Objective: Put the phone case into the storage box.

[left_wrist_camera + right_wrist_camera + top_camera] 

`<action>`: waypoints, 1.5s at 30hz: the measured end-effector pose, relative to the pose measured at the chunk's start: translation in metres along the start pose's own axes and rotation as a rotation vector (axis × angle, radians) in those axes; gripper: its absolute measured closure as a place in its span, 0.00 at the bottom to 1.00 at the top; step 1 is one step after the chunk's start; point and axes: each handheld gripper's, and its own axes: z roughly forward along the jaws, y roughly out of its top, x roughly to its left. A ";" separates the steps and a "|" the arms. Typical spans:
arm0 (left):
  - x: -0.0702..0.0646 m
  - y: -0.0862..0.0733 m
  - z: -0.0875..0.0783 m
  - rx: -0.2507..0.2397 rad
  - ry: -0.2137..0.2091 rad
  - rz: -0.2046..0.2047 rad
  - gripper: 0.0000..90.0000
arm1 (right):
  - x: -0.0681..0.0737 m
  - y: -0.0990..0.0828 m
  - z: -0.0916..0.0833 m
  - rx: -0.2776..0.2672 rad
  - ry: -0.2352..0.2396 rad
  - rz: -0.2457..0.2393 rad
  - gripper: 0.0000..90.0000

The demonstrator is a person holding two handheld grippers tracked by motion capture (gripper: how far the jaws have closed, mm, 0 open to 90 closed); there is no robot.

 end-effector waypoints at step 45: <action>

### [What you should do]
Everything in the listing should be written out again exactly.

### [Answer for this exercise]
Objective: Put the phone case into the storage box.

[left_wrist_camera + right_wrist_camera + top_camera] 

`<action>`: waypoints, 1.5s at 30hz: the measured end-effector pose, relative to the pose measured at the chunk's start: translation in metres along the start pose's own axes and rotation as a rotation vector (axis × angle, radians) in those axes; gripper: its absolute measured closure as a place in its span, 0.00 at the bottom to 1.00 at the top; step 1 is one step after the chunk's start; point and axes: each handheld gripper's, and its own axes: z roughly forward along the jaws, y roughly out of its top, x roughly to its left. A ";" separates the steps and a "|" the arms. Typical spans:
arm0 (left):
  - x: -0.0702..0.0646 m
  - y: -0.0862..0.0733 m
  - z: -0.0875..0.0783 m
  - rx: -0.2507..0.2397 rad
  - ry: -0.2137..0.2091 rad
  - rz: -0.2046..0.2047 rad
  - gripper: 0.0000..90.0000
arm1 (right):
  - x: -0.0681..0.0737 m
  - y: -0.0990..0.0828 m
  - z: -0.0916..0.0833 m
  - rx: -0.2776..0.2672 rad
  - ry: -0.2352..0.2396 rad
  - rz: -0.2457..0.2393 rad
  - gripper: 0.0000..90.0000

The demonstrator is a person holding two handheld grippers tracked by motion capture (gripper: how far the jaws have closed, mm, 0 open to 90 closed); there is no robot.

 end-effector waypoints at step 45: <action>

That finishes the answer to the exercise.